Slow down Minister, AI roadblock on Route 666 ahead

Andrew L. Urban

Australia’s obstinately zealous Climate Change and Energy Minister Chris Bowen is speeding along Transition Highway 1 (aka Route 666), ignoring the roadside warning signs, his foot on the accelerator.  The Detail Devil awaits …

Bowen’s policy EV will need lotsa airbags when it crashes into the road block of the insatiable electricity needs of AI. And pretty soon. There is no sign of preparing for this crucial detail in his plans. The explosive growth in artificial intelligence (AI) and data centres is introducing a new variable: surging electricity demand that could strain the grid and challenge this trajectory. Globally, data centres consumed 415 terawatt-hours (TWh) in 2024 (1.5% of the entire world’s electricity), projected to double by 2030 due to AI.

In Australia, data centres already account for around 6% of electricity use, also expected to double by 2030, adding up to 4.9 gigawatts (GW) of demand—equivalent to 2-3 times official forecasts from the Australian Energy Market Operator (AEMO). AI-specific growth could hit 25% annually for a decade (ie doubling every four years), potentially making Australia’s data centre consumption exceed Japan’s current total by 2030.  This could dramatically slow the pace, increase the costs, and tilt the energy mix toward more fossil fuels (especially gas) in the short-to-medium term if grid constraints persist.

A move to favouring fossil fuels (particularly gas) is probable in the 2025-2030 window to bridge reliability gaps.

Or is AI even more consequential? Is AI a dagger pointed at the heart of current climate change policies – especially in transition-aggressive Australia? Video killed the radio star … will AI kill the climate alarm star?

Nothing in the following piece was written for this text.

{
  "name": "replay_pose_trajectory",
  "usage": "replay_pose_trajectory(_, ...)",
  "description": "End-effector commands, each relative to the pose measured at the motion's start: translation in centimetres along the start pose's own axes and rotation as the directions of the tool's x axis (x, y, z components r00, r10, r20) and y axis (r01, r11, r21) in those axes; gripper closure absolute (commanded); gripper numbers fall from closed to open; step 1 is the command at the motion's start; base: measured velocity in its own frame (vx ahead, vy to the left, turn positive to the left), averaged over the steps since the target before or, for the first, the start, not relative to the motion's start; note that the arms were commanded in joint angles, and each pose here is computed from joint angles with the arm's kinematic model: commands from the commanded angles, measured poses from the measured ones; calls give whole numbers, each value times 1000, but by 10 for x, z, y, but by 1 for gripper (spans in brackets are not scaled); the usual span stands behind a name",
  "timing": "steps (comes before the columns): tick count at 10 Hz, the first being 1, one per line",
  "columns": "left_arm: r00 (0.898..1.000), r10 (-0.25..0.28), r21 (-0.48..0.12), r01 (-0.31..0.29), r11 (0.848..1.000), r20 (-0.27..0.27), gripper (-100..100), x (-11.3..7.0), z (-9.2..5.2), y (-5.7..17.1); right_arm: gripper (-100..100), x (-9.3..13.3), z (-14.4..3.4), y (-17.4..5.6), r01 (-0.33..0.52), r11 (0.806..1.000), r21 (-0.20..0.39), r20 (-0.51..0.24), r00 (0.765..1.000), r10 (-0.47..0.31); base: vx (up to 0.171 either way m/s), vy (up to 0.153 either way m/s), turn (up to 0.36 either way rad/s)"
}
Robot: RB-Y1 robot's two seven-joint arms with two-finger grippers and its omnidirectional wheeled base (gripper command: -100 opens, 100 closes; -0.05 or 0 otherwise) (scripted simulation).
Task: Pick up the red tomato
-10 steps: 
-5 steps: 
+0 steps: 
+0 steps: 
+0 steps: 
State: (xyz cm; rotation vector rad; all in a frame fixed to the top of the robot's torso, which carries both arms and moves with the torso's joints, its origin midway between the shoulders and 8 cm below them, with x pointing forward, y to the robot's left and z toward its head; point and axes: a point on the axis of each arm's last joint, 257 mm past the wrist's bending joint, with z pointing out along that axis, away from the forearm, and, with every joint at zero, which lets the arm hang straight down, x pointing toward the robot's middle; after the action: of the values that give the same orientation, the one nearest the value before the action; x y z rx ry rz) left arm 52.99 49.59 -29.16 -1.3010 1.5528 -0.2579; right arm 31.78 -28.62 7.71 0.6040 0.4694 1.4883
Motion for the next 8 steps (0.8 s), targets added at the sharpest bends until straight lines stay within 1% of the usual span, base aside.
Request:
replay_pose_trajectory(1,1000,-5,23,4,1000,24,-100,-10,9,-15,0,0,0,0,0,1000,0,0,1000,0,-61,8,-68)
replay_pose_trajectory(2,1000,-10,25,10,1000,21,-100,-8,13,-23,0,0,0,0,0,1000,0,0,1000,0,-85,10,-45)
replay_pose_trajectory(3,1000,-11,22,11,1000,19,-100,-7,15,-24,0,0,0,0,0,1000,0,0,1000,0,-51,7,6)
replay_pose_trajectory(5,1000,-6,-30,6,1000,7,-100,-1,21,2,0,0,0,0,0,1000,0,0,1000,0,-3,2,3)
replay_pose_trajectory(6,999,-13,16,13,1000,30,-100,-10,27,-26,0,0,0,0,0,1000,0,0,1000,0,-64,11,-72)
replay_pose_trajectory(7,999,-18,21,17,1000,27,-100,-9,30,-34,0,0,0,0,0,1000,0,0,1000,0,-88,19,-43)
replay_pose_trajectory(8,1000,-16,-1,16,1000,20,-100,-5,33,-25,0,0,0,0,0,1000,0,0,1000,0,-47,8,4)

The renewables rush—fuelled by falling solar/wind costs and coal retirements—faces headwinds from AI’s insatiable, 24/7 power needs. AI data centres require constant baseload power, which intermittent renewables (solar at some 30% capacity factor, wind at about 40%) can’t reliably provide without massive storage and transmission upgrades. Without these, grids risk blackouts, higher prices, and delayed ‘decarbonization’ – an issue for those who demonise CO2. Fossil fuels, especially gas, offer quick dispatchability and could fill 40-60% of data centre needs globally by 2030 if renewables lag. In Australia, this could mean extending coal/gas plant lives or building new gas peakers (power plants that generally run only when there is high demand), countering the 82% renewables goal.

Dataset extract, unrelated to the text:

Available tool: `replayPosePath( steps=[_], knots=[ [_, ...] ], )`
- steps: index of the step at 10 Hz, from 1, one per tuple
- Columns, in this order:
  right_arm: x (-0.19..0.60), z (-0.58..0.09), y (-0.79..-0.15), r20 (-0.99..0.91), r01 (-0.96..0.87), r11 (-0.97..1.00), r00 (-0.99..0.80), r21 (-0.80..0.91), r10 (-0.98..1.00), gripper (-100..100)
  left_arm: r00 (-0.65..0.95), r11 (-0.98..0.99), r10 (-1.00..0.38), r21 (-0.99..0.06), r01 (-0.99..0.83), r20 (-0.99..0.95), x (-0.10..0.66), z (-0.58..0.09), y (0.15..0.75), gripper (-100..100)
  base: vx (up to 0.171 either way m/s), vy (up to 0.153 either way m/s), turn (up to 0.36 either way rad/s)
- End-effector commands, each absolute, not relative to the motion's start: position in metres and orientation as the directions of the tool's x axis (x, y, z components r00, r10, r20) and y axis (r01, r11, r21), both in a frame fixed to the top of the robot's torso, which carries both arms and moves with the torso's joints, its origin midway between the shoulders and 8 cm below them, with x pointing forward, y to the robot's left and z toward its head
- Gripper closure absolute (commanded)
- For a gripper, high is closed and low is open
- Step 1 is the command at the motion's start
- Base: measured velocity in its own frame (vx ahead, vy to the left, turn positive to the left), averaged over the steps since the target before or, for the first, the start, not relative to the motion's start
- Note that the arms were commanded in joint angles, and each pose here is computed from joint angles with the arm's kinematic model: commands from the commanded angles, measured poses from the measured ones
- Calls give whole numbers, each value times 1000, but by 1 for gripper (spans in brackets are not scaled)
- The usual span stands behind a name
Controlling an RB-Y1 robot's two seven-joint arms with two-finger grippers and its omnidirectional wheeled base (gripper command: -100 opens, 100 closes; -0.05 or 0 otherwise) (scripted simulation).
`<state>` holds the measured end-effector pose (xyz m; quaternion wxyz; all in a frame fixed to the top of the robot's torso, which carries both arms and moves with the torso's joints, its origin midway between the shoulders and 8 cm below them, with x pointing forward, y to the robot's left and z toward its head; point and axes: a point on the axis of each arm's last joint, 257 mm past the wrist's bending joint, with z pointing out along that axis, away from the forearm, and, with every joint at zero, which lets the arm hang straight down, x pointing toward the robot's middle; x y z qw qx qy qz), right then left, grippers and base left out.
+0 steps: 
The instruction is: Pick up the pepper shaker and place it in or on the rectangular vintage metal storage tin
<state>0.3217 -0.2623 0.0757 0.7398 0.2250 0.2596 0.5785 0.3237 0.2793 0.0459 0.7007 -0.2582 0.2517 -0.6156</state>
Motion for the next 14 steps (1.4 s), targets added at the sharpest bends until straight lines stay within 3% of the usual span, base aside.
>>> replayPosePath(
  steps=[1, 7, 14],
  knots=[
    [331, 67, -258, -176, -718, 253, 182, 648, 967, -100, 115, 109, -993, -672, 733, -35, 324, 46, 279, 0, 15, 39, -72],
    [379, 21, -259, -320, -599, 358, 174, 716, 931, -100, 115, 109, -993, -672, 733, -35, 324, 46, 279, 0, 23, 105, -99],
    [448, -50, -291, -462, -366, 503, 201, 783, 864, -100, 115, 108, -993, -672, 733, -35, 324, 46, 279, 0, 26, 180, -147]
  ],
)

Grid bottlenecks (e.g., transmission delays) could further force fossil reliance. Oh, and speaking of higher prices… not the ones we’re going through (37%) but the ones coming from 2025 to 2027. Higher wholesale prices (up another 20-50% short-term) from volatility and subsidies for renewables ($1B+ according to ARENA, the Australian Renewable Energy Agency). “Subsidies for renewables” is Bowen-speak for taxpayer-funded grants. Think of ARENA as Australia’s public “venture capital” fund for renewable energy. It deliberately takes on projects that are too risky or too early-stage for banks or private investors, with the goal of de-risking them so the private sector can then scale them cheaply. Do you realise you are a major, obligated, unsecured (and probably unwilling) investor – but not beneficiary – in renewables?

In summary, AI’s demands expose renewables’ growing pains, likely slowing Australia’s transition by 5-10 years and boosting fossil fuels, at least temporarily, for reliability. Success hinges on urgent grid reforms and hybrid solutions—failure risks economic isolation in the AI era. This aligns with IEA (International Energy Agency) warnings: diverse sources (renewables + gas) will meet AI needs, but physics demands planning over ideology.

So, not so fast, Minister …

And yes, if you’re wondering, AI helped with the research for this article.

Andrew L. Urban is the author of Climate Alarm Reality Check (Wilkinson Publishing).